Brazilian judge revokes authorization to access journalist's phone records

Update (Dec. 2, 2016):  A judge has revoked authorization to access the telephone records of journalist Andreza Matais.

A Såo Paulo court recently ruled that investigators could access Matais’ telephone records. The decision was related to a series of reports written by the journalist in Folha de S. Paulo newspaper in 2012. Matais now works at O Estado de S. Paulo.

Judge Rubens Pedreiro Lopes of the São Paulo Police Investigations Department made the decision to revoke that authorization on Dec. 2.

O Estado de S. Paulo reported that the defense, which filed the request to look at the prior decision, said the journalist was not being investigated and had the right to full exercise of freedom of the press.

Matais posted the following on Twitter: “Dears, the judge reconsidered the request to break my confidentiality. That episodes like this never happen again!”

Original (Nov. 30, 2016): The national associations of newspapers, magazines and broadcast companies in Brazil said that a São Paulo court's decision in favor of accessing telephone records of journalist Andreza Matais violates source confidentiality. The ruling is related to a series of reports published in Folha de S. Paulo newspaper in 2012.

Matais currently works for the newspaper O Estado de S. Paulo, as editor of the Estadão Column in Brasilia.

The reporter's writings revealed that an investigation had been instituted by Banco do Brasil to research a suspicious move of R $ 1 million (about US $293,000) for the benefit of former vice president Allan Toledo.

According to Folha, Toledo was arrested in 2015, accused of participating in a tax evasion scheme and money laundering.

The investigation that resulted in the judge's ruling that allowed the records to be accessed was opened at the request of Toledo himself. In order to open access to the reporter's telephone information, Judge Rubens Pedreiro Lopes of the Police Investigations Department said that the measure was "indispensable for the continuation of investigations."

In her Twitter profile, Matais published a message about what happened: "There are personal problems and there are causes. Freedom of the press is a most noble cause."

According to Folha, the journalist's defense asked that the decision be reconsidered. Lawyer Philippe Nascimento, who represents the journalist at the newspaper's request, dismissed the measure as unconstitutional.

"You can never break the telephonic privacy of a journalist, because the confidentiality of the source and the freedom of the press is at risk," the lawyer told Folha.

He claimed that there had been an error in the process: the request for the breaking of confidentiality was directed at the conversations of another person involved in the investigations, not the journalist.

Matais did not appear at the process to safeguard the secrecy of the source, a right guaranteed by the Constitution, according to information from Folha.

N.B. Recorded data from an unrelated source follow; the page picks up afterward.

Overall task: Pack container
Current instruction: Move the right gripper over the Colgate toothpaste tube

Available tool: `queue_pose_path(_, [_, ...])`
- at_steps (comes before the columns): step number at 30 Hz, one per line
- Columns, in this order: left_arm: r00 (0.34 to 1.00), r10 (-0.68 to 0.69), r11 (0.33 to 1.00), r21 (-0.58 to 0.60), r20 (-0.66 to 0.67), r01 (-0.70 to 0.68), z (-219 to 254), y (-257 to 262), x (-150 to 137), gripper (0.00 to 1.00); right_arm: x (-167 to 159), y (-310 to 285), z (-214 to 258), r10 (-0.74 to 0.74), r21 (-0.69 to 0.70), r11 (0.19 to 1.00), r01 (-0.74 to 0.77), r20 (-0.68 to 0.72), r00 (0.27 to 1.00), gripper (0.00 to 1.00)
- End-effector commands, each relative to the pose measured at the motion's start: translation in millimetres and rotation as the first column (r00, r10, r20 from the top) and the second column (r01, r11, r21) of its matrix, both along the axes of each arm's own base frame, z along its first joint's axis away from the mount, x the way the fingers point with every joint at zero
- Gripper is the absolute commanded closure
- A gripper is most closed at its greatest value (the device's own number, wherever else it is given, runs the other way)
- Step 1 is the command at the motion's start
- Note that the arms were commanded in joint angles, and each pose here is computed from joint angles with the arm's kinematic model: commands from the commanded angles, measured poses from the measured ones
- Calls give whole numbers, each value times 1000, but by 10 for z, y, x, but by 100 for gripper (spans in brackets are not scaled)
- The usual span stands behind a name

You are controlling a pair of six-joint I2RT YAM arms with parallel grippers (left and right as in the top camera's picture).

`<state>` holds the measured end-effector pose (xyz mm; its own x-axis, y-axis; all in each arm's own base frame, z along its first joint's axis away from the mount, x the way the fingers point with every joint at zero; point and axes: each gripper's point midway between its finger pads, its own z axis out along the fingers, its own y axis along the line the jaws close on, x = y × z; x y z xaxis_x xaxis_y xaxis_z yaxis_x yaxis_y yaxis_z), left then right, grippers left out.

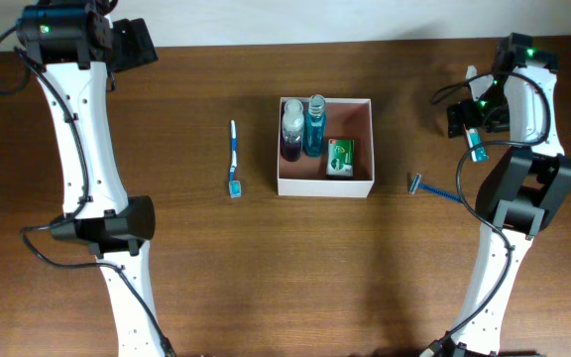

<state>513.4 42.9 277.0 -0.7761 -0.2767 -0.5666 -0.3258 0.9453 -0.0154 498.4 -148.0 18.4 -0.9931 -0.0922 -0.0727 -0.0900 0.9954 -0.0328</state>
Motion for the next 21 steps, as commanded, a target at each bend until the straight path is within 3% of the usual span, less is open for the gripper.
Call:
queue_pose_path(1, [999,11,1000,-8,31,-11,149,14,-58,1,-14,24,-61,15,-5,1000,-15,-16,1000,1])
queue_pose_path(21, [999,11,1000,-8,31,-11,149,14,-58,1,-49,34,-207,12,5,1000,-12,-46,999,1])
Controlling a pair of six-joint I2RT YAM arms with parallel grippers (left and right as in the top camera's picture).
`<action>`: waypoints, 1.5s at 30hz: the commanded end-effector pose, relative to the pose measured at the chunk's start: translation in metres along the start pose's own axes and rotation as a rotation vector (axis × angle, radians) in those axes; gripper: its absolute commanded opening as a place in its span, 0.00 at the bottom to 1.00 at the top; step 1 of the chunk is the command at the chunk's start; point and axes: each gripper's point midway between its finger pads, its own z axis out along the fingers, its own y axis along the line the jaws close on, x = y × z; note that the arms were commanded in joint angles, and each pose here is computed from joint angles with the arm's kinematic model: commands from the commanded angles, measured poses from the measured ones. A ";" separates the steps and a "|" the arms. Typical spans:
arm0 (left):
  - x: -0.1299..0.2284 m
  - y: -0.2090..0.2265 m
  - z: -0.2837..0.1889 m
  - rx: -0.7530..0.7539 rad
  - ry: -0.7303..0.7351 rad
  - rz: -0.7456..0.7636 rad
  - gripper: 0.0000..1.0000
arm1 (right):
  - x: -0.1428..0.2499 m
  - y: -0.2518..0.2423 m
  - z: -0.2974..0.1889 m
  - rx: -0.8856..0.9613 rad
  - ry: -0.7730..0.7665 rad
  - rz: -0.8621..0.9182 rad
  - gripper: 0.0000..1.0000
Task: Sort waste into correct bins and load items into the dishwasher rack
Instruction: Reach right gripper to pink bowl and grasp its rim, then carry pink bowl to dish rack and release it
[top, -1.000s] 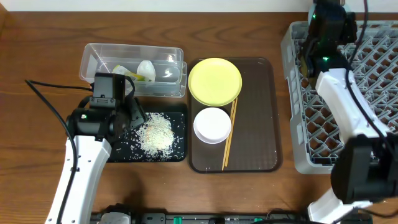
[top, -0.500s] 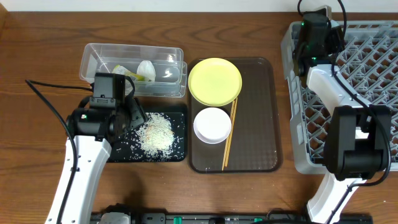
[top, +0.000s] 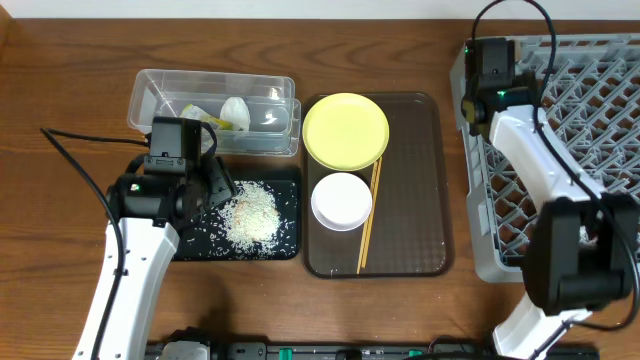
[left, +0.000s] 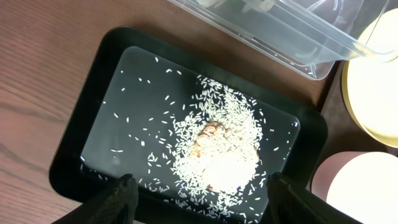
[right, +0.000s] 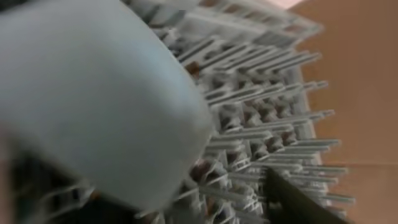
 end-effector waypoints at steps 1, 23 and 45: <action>-0.005 0.003 -0.001 -0.017 -0.014 -0.007 0.73 | -0.012 0.017 -0.040 -0.219 -0.056 0.081 0.74; -0.005 0.003 -0.001 -0.017 -0.014 -0.008 0.74 | 0.122 0.211 -0.181 -1.012 0.407 -0.167 0.58; -0.005 0.003 -0.001 -0.017 -0.014 -0.008 0.74 | 0.029 0.134 -0.138 -0.675 0.122 -0.013 0.01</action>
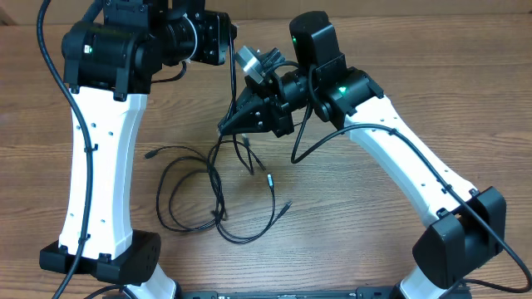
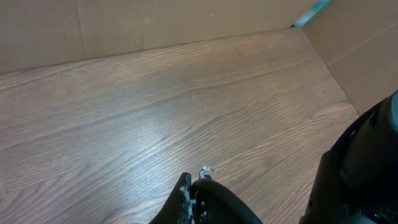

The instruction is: Untangle cables

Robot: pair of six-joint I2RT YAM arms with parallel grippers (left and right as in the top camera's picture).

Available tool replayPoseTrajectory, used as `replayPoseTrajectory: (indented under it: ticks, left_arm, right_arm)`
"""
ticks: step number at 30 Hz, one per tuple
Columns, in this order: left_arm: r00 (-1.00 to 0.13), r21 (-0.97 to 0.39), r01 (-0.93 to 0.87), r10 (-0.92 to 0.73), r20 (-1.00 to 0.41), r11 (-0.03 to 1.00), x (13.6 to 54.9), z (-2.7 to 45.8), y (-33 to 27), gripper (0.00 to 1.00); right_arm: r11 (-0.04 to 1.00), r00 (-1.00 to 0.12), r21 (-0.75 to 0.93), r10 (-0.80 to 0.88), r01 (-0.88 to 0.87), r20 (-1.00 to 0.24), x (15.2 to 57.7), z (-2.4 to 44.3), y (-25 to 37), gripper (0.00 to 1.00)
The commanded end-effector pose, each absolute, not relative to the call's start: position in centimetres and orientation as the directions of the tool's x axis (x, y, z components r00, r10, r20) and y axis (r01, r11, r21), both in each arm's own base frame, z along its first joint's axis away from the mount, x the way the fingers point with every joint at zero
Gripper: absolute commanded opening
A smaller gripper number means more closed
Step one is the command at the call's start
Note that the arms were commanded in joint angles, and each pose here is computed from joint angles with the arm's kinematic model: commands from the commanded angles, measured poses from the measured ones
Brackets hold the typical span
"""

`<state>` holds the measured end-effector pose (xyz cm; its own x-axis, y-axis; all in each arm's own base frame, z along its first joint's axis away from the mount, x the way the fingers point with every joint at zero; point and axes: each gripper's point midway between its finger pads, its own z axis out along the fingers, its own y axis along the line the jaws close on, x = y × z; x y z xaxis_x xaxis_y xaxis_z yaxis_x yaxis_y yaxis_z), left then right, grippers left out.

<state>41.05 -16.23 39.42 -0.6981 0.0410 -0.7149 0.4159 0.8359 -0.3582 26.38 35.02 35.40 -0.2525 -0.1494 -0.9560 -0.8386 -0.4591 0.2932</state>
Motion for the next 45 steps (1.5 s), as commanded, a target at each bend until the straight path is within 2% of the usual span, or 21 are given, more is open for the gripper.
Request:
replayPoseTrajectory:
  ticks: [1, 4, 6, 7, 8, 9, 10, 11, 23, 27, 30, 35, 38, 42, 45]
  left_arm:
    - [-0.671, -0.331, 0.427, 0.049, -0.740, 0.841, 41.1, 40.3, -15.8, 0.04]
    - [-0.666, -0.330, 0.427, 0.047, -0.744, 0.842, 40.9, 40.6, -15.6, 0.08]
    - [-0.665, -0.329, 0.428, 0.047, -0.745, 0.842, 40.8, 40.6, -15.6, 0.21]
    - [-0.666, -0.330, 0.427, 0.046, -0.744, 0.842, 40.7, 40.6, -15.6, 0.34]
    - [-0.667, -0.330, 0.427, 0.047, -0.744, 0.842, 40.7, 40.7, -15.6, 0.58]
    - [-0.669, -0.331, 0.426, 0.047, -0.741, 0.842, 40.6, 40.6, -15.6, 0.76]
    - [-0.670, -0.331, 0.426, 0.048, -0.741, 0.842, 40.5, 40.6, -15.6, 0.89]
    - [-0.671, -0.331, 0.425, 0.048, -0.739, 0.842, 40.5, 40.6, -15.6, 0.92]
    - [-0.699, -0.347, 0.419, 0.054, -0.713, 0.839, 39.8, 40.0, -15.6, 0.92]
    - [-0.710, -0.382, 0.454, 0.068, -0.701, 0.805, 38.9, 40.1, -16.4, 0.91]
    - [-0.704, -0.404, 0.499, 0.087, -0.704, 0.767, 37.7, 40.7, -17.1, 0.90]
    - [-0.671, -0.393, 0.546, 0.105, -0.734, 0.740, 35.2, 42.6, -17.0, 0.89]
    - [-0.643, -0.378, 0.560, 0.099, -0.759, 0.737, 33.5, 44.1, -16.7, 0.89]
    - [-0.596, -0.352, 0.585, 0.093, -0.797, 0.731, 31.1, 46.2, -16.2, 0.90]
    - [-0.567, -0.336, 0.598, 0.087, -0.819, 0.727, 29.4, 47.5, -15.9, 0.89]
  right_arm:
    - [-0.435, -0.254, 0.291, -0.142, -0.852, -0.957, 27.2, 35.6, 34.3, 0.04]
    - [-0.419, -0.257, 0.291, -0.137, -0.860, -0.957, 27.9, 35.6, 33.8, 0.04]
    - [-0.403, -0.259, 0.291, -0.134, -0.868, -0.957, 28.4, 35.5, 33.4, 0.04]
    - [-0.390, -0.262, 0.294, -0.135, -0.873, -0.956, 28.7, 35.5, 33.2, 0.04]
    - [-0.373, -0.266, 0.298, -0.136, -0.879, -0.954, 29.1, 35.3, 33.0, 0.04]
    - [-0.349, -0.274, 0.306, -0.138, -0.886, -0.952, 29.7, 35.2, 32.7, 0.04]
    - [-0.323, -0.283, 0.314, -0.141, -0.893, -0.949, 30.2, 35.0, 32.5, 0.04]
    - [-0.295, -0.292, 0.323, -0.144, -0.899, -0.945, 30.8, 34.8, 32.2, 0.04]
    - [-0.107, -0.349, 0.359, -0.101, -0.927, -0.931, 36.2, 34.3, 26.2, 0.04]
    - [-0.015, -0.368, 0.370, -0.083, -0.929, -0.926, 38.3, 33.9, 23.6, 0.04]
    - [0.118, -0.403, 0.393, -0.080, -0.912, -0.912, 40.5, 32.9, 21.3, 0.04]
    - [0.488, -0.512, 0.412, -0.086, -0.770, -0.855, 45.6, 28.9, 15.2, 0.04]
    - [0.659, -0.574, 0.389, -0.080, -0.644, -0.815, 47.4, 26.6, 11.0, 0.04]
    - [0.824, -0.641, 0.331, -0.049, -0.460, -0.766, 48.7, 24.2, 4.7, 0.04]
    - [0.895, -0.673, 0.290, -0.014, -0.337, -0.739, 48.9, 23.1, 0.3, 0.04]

Since 2013, other requests to access the journalists' phone data were made, but had been denied following objections from the public prosecutor.

Entities such as the Brazilian Association of Investigative Journalism (Abraji for its acronym in Portuguese), the Brazilian Bar Association (OAB) and the National Newspaper Association (ANJ) issued notes criticizing the decision.

Abraji called the measure "unacceptable" and noted that the decision was "made in secret" on Nov. 8, 2016. The association further states that the judge authorized the Civil Police of São Paulo to "access the records of three cell phones used by Andreza" to make the stories.

According to the association, investigator Rui Ferraz Fontes requested the break of confidentiality to discover the identity of the source of the reporter. Abraji criticized public prosecutor Mônica Magarinos Torralbo Gimenez, who backed the decision, even after three other colleagues spoke out against the measure.

"It is with indignation that Abraji comes once again to remind members of the Police, the Public Ministry and the Judiciary that the secrecy of the source is a constitutional guarantee (Article 5, item XIV) and can not be violated. Abraji repudiates the decision of Lopes and begs the courts to reverse it, complying with the Federal Constitution and observing the democratic State of law in which the country still lives," the association said in a statement.

ANJ, as well as the Brazilian Association of Radio and Television Broadcasters (ABERT) and the National Association of Magazine Editors (ANER), also condemned the attitude of the Justice of São Paulo and requested that the measure be reviewed. The associations reinforced that "there is no journalism and no press freedom without the source's secrecy".

"Breaking the confidentiality of a journalist's phone implies a very serious violation of a constitutional right and the free exercise of the profession," ANJ said.

The national president of the OAB, Claudio Lamachia, also repudiated the decision. He said violating the constitutional protection of press work and the secrecy of sources is a way of attacking the right of society to be well informed.

"I will repeat to exhaustion: crime is not combated by committing another crime. It will only result in damages for the country .... The OAB is against all the setbacks and affronts to the Democratic State of Law perpetrated by public agents who should respect the law, not infringe on it," he said.

He recalled that violations of professional rights are frequent in Brazil and mentioned the case of the journalist of Época magazine, Murilo Ramos. In October, the court also ruled in favor of breaching his telephone privacy. Like Matais, Ramos is not suspected of any crime.